In his head, he’s still in the jungle, and in a way, probably still wishes he were over there. In the film, he mentions that over in Vietnam there was a code. “You watch my back, I watch yours.” Here, the same rules do not apply. In the modern society, it’s more of an “every man for himself” scenario, and that’s not what he’s used to. Every day, the vision of his friend, Danforth, being blown to pieces by a shoe shine boy suicide bomber has been stuck in his head for the past seven years, and he can’t get it out.

In another instance, he automatically associates being subdued and having a sharp razor thrust toward him as being similar to a North Vietnamese officer slicing him across his chest with a bowie knife. Many veterans suffered the same situation as far as PTSD goes, but some also suffered in camps in not too different situations as Rambo did.

Some resulted to self-medicating to help relieve some of this stress, while others unfortunately couldn’t get rid of it except to end it permanently altogether, as Rambo did in the original cut of the film. In the novel, Col. Trautman (played by Richard Crenna) kills Rambo, but in the film, Rambo was originally supposed to reach inside Trautman’s jacket during their “father-son” moment, take Trautman’s sidearm and shoot himself. However, that moment didn’t test well, leaving the test audience speechless and wondering if perhaps that’s all the remained for the disillusioned Vietnam veteran struggling to pick up the pieces of their tattered body and psyche.

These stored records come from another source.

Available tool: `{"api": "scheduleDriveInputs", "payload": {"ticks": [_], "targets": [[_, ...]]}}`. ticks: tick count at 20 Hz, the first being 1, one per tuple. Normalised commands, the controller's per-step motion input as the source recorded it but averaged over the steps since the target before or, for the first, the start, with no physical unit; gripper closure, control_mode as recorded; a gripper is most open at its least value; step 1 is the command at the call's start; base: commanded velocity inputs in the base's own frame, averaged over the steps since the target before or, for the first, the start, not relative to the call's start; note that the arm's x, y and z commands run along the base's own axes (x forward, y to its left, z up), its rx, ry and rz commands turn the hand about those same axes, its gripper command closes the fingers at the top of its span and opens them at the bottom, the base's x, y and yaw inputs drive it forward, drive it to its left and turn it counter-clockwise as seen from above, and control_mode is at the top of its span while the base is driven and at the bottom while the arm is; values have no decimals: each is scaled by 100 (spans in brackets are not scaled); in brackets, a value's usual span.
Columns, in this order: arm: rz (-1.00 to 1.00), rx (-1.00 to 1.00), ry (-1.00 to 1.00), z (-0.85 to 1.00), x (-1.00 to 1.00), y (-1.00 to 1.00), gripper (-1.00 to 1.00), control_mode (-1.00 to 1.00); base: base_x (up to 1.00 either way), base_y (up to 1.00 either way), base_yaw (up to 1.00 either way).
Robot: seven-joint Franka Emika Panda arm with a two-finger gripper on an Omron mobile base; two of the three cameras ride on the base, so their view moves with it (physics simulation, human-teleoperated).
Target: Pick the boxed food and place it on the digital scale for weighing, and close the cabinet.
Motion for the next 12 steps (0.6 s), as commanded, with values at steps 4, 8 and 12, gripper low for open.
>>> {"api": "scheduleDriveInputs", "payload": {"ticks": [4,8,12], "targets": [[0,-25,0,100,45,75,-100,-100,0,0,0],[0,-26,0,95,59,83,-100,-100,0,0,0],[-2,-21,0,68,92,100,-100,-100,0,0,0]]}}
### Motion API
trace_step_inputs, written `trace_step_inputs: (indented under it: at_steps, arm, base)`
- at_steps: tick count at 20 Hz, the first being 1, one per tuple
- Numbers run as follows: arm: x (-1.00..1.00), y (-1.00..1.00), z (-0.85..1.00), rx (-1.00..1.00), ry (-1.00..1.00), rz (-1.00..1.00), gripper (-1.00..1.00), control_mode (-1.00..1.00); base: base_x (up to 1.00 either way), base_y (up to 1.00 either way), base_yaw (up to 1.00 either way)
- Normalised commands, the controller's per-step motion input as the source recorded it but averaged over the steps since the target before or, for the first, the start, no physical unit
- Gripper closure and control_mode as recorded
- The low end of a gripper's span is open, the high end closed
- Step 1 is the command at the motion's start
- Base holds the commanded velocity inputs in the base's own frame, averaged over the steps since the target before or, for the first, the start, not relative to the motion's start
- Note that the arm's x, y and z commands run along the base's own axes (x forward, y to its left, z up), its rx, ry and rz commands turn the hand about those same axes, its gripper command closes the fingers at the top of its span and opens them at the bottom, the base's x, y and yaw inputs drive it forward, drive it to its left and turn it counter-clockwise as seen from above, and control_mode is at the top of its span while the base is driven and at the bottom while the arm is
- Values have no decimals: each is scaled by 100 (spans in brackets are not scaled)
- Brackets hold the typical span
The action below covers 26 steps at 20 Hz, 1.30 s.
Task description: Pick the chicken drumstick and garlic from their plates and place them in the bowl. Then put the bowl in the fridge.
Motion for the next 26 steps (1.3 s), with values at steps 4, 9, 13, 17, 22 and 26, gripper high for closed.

So, some of the lessons these four films attempt to teach us are that often it is not the president who is calling the shots, so much as it is the officials in the field and head military officials who portray the war in any manner they see fit by manipulating numbers, and painting pictures of glory just around the corner, despite increasing numbers of South Vietnamese defection, fragging, mutiny and increased drug dependence by soldiers. Only in 1984 did the government acknowledge any involvement in the spraying of Agent Orange which caused cancer in so many soldiers, which is another point illustrated in First Blood.

The issue of African-Americans largely being imprisoned was only scarcely addressed in any of the films, while Baritz makes it a big point in “The Warriors” section. Only in Twilight’s Last Gleaming is there any real reference to it when Lancaster attempts to get his black cohort motivated to help him, and the former prisoner rants about how it was a white man’s war in the first place – often a popular remark and motto carried by many black draftees in Vietnam.

Also the concept of “us versus them” no longer just applied to America vs. North Vietnam, but also the soldiers vs. the protestors in terms of resentment for lack of support. This has started a newer campaign of “We Support Our Troops,” yet not saying anything as to whether or not there is support for any of our current involvements in the rest of the world. Indeed, some lessons have been learned and taken to heart as far as society’s look at war and respect for soldiers is concerned, but there’s still plenty to be learned about not electing mad bombers or allowing Christian zealot cowboys to make decisions when human lives are at stake.